▶ Prompt: For the data below, transcribe the part that opens with the line containing "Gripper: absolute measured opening" and closes with the line containing "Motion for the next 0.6", exactly and with no pictures.

** Opening Entries provided block **

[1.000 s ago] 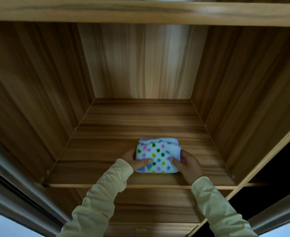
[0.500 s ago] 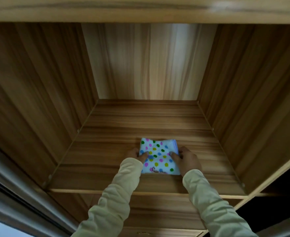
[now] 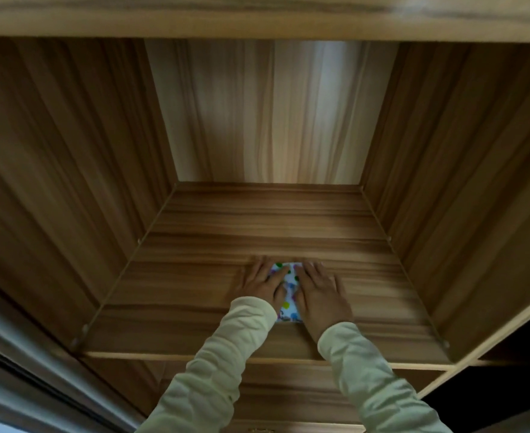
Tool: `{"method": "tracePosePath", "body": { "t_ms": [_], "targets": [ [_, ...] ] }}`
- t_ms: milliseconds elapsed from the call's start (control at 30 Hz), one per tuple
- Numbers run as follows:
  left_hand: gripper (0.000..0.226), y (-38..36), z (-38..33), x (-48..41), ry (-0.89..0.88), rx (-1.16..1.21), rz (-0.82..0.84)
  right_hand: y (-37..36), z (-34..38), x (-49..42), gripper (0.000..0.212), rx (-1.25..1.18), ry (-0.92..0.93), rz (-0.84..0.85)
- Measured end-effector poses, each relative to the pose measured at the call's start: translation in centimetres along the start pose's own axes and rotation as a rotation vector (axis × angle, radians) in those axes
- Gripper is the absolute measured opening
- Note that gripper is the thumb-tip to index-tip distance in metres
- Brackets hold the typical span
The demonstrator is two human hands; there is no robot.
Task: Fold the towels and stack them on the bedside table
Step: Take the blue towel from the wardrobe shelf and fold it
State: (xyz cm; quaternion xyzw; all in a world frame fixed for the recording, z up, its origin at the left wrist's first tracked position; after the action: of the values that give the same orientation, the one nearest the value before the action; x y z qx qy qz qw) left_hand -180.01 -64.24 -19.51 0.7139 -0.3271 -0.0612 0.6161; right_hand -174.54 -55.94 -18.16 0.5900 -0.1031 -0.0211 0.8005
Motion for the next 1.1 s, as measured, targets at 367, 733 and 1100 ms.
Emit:
{"method": "tracePosePath", "body": {
  "t_ms": [367,733,1100],
  "targets": [
    [0.046,0.5,2.1,-0.8,0.035,0.285,-0.017,-1.6,-2.1,-0.3,0.054,-0.029,-0.084,0.189],
    [0.052,1.0,2.8,-0.9,0.091,0.306,0.092,0.6,-4.6,1.4,0.062,-0.323,-0.164,-0.032],
    [0.020,-0.2,2.7,-0.3,0.049,0.879,0.045,-0.1,-5.6,2.7,0.055,-0.577,-0.262,0.116]
  ]
}}
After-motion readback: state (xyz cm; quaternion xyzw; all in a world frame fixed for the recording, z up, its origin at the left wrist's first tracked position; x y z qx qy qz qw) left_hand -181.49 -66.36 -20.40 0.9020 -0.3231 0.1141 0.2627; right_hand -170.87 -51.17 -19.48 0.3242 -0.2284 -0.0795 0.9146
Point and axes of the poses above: each hand's wrist, its own x-axis away from the middle knuckle, its own y-axis out of the back of the hand, z = x × y, the point moved 9 cm from there along -x, towards the middle knuckle, and after that the axes turned 14 degrees about z, right-handed, at the moved point
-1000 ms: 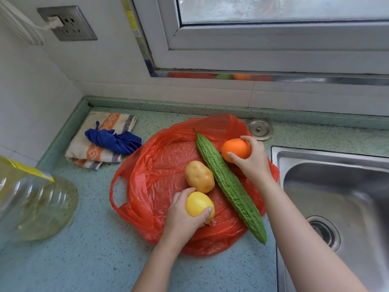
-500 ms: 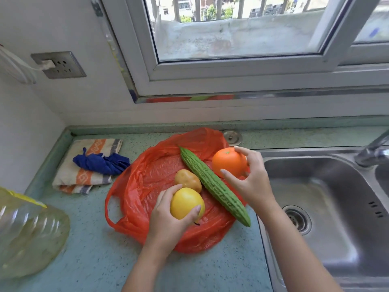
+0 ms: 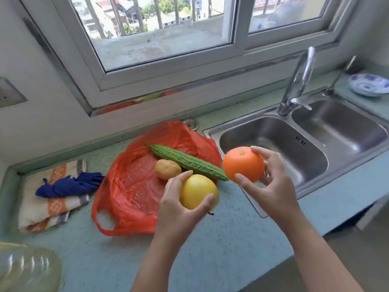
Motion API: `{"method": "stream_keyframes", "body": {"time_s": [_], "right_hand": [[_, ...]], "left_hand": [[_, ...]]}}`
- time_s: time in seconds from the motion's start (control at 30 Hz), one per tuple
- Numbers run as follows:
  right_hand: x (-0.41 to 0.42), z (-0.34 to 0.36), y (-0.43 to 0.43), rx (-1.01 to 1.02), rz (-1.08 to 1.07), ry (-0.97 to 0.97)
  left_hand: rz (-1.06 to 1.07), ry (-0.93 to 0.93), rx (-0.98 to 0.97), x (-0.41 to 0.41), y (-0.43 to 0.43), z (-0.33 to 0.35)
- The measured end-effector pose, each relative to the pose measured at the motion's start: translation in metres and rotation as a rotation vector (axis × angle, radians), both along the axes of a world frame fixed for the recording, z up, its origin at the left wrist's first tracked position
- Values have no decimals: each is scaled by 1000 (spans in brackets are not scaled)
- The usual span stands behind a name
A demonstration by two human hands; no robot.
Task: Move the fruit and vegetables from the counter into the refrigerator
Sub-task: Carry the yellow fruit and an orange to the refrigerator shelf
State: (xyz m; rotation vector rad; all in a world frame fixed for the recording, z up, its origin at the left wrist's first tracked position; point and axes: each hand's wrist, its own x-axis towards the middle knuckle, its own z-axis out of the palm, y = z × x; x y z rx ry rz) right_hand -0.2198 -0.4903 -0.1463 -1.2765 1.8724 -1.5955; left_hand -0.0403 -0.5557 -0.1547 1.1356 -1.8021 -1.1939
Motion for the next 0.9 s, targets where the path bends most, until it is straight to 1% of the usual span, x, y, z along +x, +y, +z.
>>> {"method": "stream_keyframes", "body": {"time_s": [0.2,0.47,0.6,0.77,0.9], "right_hand": [[-18,12,81,3,-214,8],[-55,21,192,-95,-551,51],[-82,24,260,-130,-711,95],[-122,25,363,-207,-885,55],[-158,31,448,-251,-991,66]], "left_hand": [[-233,29,4,-44,40,2],[-549,53,-19,-123,123,20],[-716,82,-21,-169,184,30],[-872,93,-75,-232,274,37],[-1021,110,-118,-279,357,47]]}}
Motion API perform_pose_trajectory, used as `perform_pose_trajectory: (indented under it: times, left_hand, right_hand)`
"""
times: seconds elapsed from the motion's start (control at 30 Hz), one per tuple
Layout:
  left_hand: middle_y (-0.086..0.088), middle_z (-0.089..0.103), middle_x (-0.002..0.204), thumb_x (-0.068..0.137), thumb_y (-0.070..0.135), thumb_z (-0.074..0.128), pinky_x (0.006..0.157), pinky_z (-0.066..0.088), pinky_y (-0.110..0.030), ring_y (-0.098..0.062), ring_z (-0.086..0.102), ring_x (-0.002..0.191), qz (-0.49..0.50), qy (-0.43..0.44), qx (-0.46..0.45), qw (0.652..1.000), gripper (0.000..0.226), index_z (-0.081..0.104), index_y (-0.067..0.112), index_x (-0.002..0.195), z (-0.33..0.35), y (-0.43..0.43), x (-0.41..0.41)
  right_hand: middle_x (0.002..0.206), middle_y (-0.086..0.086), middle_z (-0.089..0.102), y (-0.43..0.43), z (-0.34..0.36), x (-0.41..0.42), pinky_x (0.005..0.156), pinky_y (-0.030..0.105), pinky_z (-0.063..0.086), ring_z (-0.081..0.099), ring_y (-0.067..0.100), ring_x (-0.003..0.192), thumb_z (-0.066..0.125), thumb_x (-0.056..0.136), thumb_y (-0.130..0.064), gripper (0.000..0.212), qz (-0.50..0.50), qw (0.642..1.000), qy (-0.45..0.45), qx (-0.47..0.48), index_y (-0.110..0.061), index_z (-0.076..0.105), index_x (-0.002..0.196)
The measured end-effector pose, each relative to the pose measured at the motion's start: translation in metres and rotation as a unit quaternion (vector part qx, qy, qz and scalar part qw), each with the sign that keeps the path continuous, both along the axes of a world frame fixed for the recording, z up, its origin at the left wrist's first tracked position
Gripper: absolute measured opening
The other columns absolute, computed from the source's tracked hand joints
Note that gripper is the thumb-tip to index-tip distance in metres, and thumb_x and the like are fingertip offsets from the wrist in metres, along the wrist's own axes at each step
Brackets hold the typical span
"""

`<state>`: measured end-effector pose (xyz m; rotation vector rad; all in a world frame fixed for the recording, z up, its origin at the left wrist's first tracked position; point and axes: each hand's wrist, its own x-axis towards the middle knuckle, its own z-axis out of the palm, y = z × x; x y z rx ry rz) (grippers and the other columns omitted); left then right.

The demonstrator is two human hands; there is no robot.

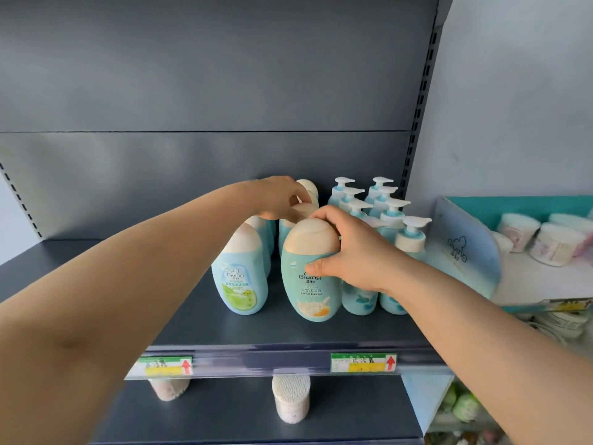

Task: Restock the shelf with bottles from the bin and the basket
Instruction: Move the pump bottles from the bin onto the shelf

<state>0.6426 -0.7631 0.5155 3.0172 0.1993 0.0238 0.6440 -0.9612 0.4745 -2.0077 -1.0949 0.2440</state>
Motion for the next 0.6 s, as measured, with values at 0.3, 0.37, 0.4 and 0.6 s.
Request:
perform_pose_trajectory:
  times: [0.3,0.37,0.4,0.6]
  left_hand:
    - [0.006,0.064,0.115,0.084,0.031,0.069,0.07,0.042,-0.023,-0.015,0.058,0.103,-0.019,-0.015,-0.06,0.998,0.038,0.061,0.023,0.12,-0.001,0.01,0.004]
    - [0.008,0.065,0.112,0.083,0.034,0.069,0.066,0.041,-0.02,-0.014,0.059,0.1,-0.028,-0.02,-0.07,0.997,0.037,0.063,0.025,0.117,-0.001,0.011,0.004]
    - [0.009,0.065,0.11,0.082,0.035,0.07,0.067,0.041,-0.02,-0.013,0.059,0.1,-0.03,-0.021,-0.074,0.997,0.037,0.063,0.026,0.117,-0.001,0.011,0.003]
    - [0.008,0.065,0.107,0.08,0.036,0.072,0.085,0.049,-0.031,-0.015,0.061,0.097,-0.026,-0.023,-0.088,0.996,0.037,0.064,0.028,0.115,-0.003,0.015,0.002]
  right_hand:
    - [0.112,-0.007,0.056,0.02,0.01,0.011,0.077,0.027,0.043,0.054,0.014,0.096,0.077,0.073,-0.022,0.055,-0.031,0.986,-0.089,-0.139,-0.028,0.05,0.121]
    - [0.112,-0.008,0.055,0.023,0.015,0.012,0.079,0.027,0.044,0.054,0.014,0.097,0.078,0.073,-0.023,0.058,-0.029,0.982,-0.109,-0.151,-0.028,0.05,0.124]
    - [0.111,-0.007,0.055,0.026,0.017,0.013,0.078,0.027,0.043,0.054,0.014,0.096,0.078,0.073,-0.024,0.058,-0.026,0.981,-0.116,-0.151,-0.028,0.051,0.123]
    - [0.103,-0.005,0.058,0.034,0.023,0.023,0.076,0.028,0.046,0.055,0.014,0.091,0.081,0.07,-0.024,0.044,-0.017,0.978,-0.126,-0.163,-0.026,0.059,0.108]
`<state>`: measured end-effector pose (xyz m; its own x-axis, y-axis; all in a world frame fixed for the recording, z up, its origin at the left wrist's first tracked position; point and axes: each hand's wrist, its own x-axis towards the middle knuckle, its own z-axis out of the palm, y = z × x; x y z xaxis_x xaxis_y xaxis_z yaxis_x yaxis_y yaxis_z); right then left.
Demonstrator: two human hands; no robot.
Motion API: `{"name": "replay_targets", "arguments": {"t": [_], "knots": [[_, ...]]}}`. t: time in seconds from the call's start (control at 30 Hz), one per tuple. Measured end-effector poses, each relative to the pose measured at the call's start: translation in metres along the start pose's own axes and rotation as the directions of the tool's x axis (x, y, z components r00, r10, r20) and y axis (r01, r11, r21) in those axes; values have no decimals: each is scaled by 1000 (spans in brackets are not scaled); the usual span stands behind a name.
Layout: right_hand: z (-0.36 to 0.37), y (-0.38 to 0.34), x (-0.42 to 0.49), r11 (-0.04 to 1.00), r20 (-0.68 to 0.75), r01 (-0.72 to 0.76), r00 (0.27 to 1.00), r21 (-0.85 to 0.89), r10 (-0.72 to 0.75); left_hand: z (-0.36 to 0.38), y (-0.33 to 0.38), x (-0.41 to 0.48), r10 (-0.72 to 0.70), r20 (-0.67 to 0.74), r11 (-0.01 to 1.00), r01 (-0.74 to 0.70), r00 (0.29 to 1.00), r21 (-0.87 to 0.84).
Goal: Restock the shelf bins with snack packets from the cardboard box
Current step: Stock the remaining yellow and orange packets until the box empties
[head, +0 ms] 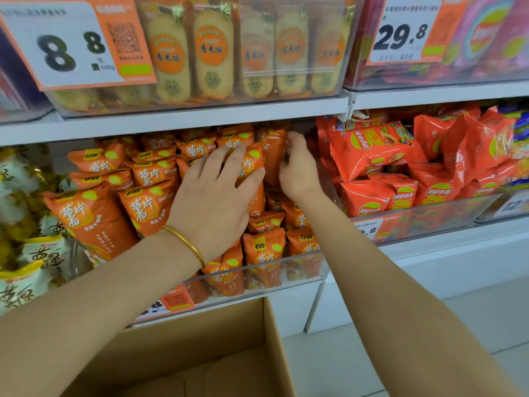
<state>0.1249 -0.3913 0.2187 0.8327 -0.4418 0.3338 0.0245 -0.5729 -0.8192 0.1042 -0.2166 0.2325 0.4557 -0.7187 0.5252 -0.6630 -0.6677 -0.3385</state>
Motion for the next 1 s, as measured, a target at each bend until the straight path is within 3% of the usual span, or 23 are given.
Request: {"name": "replay_targets", "arguments": {"t": [0.17, 0.3, 0.6, 0.83, 1.0], "knots": [[18, -5, 2, 985, -53, -106, 992, 138, 115, 1, -1, 0, 7, -16, 1000, -7, 1000, 3], [19, 0, 10, 989, -4, -148, 989, -29, 148, 1, -1, 0, 11, -12, 1000, -11, 1000, 5], [6, -1, 30, 977, 209, -165, 959, -138, 192, 0, -1, 0, 18, 7, 1000, -18, 1000, 22], [3, -5, 42, 968, 304, -246, 927, 54, 218, -1, -1, 1, 12, 26, 1000, -13, 1000, 27], [4, 3, 36, 973, 241, -188, 958, 132, 152, -1, -1, 0, 19, 20, 999, -20, 1000, 37]]}}
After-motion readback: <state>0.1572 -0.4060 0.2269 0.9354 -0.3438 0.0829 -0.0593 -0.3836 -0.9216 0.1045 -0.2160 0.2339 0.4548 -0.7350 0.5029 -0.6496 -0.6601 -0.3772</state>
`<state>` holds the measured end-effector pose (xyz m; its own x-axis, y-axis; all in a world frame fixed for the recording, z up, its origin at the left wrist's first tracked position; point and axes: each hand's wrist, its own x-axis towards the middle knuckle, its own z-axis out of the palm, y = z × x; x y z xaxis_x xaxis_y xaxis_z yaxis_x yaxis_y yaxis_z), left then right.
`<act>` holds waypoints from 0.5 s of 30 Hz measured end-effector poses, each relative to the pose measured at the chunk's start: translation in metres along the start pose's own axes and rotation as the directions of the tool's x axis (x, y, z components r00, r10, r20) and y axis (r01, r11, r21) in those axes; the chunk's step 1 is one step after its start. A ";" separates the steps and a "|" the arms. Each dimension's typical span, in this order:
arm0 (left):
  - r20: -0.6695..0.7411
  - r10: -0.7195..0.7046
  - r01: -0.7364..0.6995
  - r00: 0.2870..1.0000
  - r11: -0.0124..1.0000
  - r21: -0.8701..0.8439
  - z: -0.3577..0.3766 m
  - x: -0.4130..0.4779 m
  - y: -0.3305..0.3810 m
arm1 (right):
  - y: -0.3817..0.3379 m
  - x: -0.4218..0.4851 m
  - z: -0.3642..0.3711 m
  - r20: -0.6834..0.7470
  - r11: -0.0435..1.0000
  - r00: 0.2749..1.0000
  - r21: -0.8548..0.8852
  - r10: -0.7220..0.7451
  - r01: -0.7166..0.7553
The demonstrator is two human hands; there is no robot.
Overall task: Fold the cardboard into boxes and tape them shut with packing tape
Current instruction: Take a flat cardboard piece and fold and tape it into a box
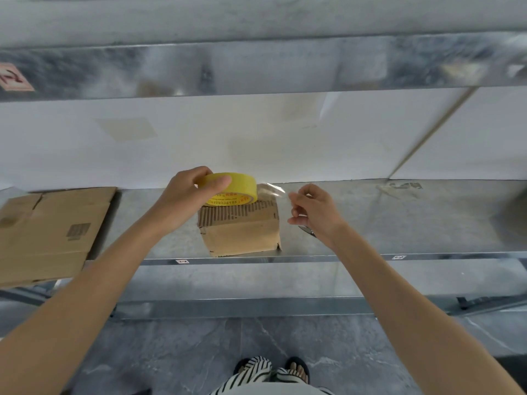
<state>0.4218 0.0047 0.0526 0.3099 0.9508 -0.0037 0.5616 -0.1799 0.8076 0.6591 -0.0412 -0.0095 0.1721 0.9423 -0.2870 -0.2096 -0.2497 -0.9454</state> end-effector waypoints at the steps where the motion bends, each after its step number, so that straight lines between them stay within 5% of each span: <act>1: -0.013 -0.010 0.010 1.000 1.000 -0.012 0.002 -0.001 0.000 | 0.002 0.001 0.001 -0.002 1.000 1.000 0.002 0.009 -0.009; 10: -0.046 -0.119 0.111 0.992 0.985 -0.135 0.018 -0.009 0.000 | 0.021 0.009 0.012 0.030 0.997 0.997 0.014 0.070 -0.071; 15: -0.090 -0.108 0.092 0.990 0.983 -0.160 0.023 -0.012 -0.001 | 0.029 0.012 0.021 -0.073 0.976 0.996 -0.204 0.059 -0.073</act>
<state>0.4352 -0.0123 0.0378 0.1774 0.9834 -0.0375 0.4577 -0.0487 0.8878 0.6345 -0.0324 -0.0374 0.2292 0.9071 -0.3531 -0.0213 -0.3580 -0.9335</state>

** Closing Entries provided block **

▶ Exercise answer:
Gripper: absolute measured opening
The other columns absolute, computed from the source's tracked hand joints
Note that gripper is the thumb-tip to index-tip distance in metres, and thumb_x and the like are fingertip offsets from the wrist in metres, along the wrist's own axes at each step
Brackets hold the typical span
"""

`<state>`: measured end-effector pose (xyz m; rotation vector rad; all in a world frame fixed for the recording, z up, its origin at the left wrist's first tracked position; point and axes: each hand's wrist, its own x-axis towards the middle knuckle, its own z-axis out of the palm, y = z × x; x y z rx ry rz) (grippers and the other columns omitted); left then right.

The demonstrator is two human hands; there is no robot.


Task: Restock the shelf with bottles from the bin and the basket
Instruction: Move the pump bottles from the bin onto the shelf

<state>0.6426 -0.7631 0.5155 3.0172 0.1993 0.0238 0.6440 -0.9612 0.4745 -2.0077 -1.0949 0.2440</state>
Motion for the next 0.6 s, as measured, with values at 0.3, 0.37, 0.4 and 0.6 s.

Nothing remains to be added to the response.